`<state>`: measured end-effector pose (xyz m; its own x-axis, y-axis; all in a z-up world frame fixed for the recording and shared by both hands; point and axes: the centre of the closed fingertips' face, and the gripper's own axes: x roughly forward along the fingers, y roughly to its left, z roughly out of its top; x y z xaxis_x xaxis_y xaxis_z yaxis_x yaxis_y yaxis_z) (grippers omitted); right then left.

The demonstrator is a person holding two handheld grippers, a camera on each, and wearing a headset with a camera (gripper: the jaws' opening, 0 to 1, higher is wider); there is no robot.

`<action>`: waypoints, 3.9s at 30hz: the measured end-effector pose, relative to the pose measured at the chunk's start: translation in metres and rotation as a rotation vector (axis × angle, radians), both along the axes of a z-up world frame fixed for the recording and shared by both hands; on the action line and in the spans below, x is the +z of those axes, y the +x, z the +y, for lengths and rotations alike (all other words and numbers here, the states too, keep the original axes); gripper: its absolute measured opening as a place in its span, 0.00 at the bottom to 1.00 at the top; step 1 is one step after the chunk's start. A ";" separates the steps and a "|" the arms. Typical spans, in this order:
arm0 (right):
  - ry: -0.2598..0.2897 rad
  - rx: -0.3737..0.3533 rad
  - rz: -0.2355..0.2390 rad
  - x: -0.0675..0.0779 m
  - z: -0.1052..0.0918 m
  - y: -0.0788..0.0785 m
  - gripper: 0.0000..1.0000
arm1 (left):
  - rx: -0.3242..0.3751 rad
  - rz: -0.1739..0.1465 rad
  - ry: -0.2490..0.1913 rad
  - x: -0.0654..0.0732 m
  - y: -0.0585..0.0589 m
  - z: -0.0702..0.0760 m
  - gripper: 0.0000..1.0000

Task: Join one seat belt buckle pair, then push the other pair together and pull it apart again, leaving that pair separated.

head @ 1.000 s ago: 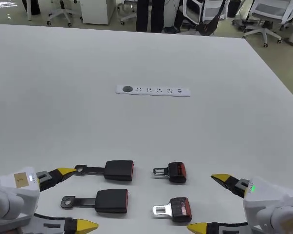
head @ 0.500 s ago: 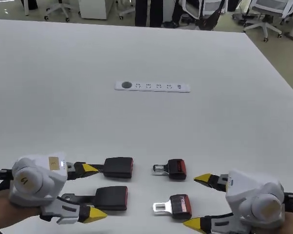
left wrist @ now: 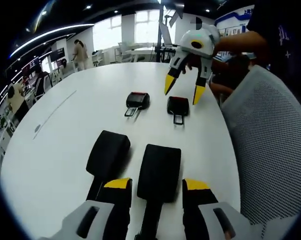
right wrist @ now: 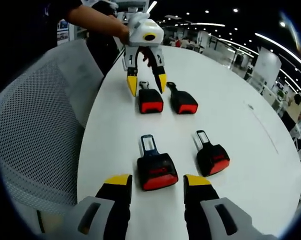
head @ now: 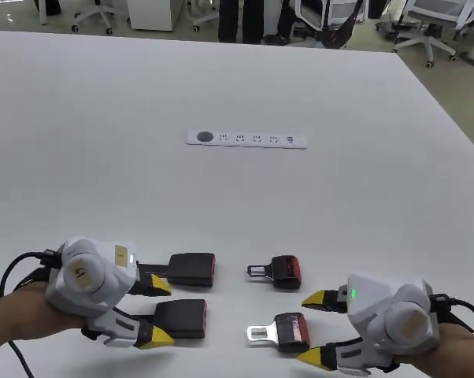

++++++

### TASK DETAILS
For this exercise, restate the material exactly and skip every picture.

### YOUR SOLUTION
`<state>`: measured end-effector pose (xyz m; its own x-axis, y-axis; all in a z-up world frame fixed for the recording and shared by both hands; point and axes: the centre of the closed fingertips' face, and the gripper's own axes: x roughly forward along the fingers, y roughly to its left, z roughly out of its top; x y z xaxis_x xaxis_y xaxis_z yaxis_x yaxis_y yaxis_z) (grippers omitted); right then left.

The demonstrator is a person holding two handheld grippers, a camera on each, and wearing a headset with a camera (gripper: the jaws' opening, 0 to 1, higher is wider); there is no robot.

`<action>`: waypoints, 3.9s at 30hz: the measured end-effector pose, relative to the pose measured at the chunk's start: translation in metres and rotation as a rotation vector (axis × angle, radians), both along the axes of a z-up world frame fixed for the recording and shared by both hands; on the action line and in the spans below, x is the +z of those axes, y the +x, z the +y, for lengths and rotations alike (all other words and numbers here, the states too, keep the original axes); gripper: its absolute measured opening as a place in its span, 0.00 at the bottom to 1.00 at the top; step 1 is one step after the chunk's start. A ";" separates the steps and a "|" the arms. Typical spans, in this order:
arm0 (right):
  - ry: -0.2598..0.2897 rad
  - rx: -0.3737..0.3533 rad
  - rz: -0.2355..0.2390 rad
  - x: -0.0675..0.0779 m
  - z: -0.1052..0.0918 m
  - y: -0.0788..0.0785 m
  - gripper: 0.0000..1.0000
arm1 (left):
  - rx: -0.3242..0.3751 rad
  - rz: -0.1739..0.1465 rad
  - ry: -0.2490..0.1913 rad
  - x: -0.0654..0.0732 m
  - y: -0.0585..0.0589 m
  - z: -0.0702..0.0760 m
  - gripper: 0.0000..1.0000

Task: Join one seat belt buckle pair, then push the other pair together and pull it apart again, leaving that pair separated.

head @ 1.000 s ago: 
head @ 0.500 s ago: 
left wrist @ now: 
right wrist @ now: 
head @ now: 

No further output is required here.